Items from a data source:
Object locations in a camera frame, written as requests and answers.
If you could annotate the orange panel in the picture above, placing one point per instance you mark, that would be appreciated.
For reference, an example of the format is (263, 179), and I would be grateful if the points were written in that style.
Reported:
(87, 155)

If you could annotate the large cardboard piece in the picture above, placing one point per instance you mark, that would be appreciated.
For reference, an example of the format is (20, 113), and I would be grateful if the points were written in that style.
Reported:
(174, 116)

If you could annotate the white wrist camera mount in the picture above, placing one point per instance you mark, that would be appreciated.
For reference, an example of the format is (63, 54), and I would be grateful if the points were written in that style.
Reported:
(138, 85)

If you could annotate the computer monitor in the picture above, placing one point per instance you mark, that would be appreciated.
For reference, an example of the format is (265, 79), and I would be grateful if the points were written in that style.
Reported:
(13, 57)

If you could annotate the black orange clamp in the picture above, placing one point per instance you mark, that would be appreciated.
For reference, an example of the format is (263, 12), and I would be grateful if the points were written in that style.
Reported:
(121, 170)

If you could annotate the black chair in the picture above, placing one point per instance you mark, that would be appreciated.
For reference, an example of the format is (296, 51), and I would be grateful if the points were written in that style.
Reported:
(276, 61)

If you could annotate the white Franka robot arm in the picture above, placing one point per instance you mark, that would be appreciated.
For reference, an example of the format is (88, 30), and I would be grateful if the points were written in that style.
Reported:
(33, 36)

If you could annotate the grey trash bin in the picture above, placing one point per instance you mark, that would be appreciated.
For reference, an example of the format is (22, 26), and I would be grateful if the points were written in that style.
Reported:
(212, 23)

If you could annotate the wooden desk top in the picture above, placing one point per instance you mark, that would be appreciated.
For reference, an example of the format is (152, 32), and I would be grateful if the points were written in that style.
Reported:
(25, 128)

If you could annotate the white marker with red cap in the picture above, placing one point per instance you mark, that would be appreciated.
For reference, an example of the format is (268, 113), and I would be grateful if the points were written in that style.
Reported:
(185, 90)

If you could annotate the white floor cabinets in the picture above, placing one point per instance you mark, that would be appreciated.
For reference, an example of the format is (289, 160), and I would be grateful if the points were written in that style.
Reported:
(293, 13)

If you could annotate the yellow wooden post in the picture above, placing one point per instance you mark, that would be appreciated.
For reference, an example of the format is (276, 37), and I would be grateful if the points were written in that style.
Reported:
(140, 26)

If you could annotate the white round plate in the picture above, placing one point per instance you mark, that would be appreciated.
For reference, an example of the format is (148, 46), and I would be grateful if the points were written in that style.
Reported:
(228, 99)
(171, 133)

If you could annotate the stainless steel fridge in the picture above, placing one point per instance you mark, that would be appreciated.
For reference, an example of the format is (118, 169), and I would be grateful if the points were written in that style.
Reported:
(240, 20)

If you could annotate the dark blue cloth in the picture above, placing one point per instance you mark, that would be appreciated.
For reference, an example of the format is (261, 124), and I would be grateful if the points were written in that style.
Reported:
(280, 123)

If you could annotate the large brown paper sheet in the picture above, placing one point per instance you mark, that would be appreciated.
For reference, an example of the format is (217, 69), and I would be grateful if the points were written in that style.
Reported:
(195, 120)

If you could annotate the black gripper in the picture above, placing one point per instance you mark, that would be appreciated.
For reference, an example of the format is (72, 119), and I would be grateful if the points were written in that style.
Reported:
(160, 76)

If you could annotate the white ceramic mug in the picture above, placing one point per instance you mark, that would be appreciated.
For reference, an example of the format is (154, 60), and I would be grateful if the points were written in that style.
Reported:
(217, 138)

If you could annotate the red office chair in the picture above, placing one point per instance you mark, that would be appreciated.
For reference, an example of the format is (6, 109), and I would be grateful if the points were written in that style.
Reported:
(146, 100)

*Exercise instructions:*
Please output the records shown above, with every character intact.

*Solution to this task:*
Object locations in a camera frame, written as requests and answers.
If you could annotate the orange panel in the picture above, placing one point per instance you mark, that would be appreciated.
For reference, an example of the format is (263, 179), and I would be grateful if the points were written in that style.
Reported:
(87, 155)

If you could annotate the large cardboard piece in the picture above, placing one point per instance you mark, that would be appreciated.
For reference, an example of the format is (20, 113), and I would be grateful if the points were written in that style.
Reported:
(174, 116)

If you could annotate the white wrist camera mount in the picture above, placing one point per instance you mark, that would be appreciated.
For reference, an example of the format is (63, 54), and I would be grateful if the points were written in that style.
Reported:
(138, 85)

If you could annotate the computer monitor in the picture above, placing one point per instance you mark, that would be appreciated.
For reference, an example of the format is (265, 79), and I would be grateful if the points were written in that style.
Reported:
(13, 57)

If you could annotate the black orange clamp in the picture above, placing one point per instance you mark, that would be appreciated.
For reference, an example of the format is (263, 12), and I would be grateful if the points were written in that style.
Reported:
(121, 170)

If you could annotate the black chair in the picture above, placing one point per instance you mark, that would be appreciated.
For reference, an example of the format is (296, 51), and I would be grateful if the points were written in that style.
Reported:
(276, 61)

If you could annotate the white Franka robot arm in the picture above, placing one point per instance you mark, that would be appreciated.
For reference, an example of the format is (88, 30), and I would be grateful if the points were written in that style.
Reported:
(33, 36)

If you could annotate the grey trash bin in the picture above, placing one point per instance you mark, that would be appreciated.
For reference, an example of the format is (22, 26), and I would be grateful if the points were written in that style.
Reported:
(212, 23)

If you could annotate the wooden desk top in the picture above, placing one point per instance you mark, that would be appreciated.
For reference, an example of the format is (152, 32), and I would be grateful if the points were written in that style.
Reported:
(25, 128)

If you could annotate the white marker with red cap in the picture above, placing one point per instance you mark, that would be appreciated.
For reference, an example of the format is (268, 113), and I would be grateful if the points were written in that style.
Reported:
(185, 90)

If you could annotate the white floor cabinets in the picture above, placing one point per instance you mark, that would be appreciated.
For reference, an example of the format is (289, 160), and I would be grateful if the points were written in that style.
Reported:
(293, 13)

If you could annotate the yellow wooden post in the picture above, placing one point per instance you mark, that would be appreciated.
For reference, an example of the format is (276, 37), and I would be grateful if the points were written in that style.
Reported:
(140, 26)

If you could annotate the white round plate in the picture above, placing one point per instance you mark, that would be appreciated.
For reference, an example of the format is (148, 46), and I would be grateful if the points were written in that style.
Reported:
(228, 99)
(171, 133)

If you could annotate the stainless steel fridge in the picture above, placing one point per instance you mark, that would be appreciated.
For reference, an example of the format is (118, 169), and I would be grateful if the points were written in that style.
Reported:
(240, 20)

If you could annotate the dark blue cloth in the picture above, placing one point per instance you mark, that would be appreciated.
For reference, an example of the format is (261, 124), and I would be grateful if the points were written in that style.
Reported:
(280, 123)

If you could annotate the large brown paper sheet in the picture above, placing one point per instance you mark, that would be appreciated.
For reference, an example of the format is (217, 69), and I would be grateful if the points were written in that style.
Reported:
(195, 120)

If you could annotate the black gripper in the picture above, placing one point per instance you mark, that would be appreciated.
For reference, an example of the format is (72, 119), and I would be grateful if the points were written in that style.
Reported:
(160, 76)

If you could annotate the white ceramic mug in the picture above, placing one point per instance you mark, that would be appreciated.
For reference, an example of the format is (154, 60), and I would be grateful if the points were written in that style.
Reported:
(217, 138)

If you could annotate the red office chair in the picture above, placing one point per instance you mark, that would be appreciated.
For reference, an example of the format is (6, 109), and I would be grateful if the points were written in that style.
Reported:
(146, 100)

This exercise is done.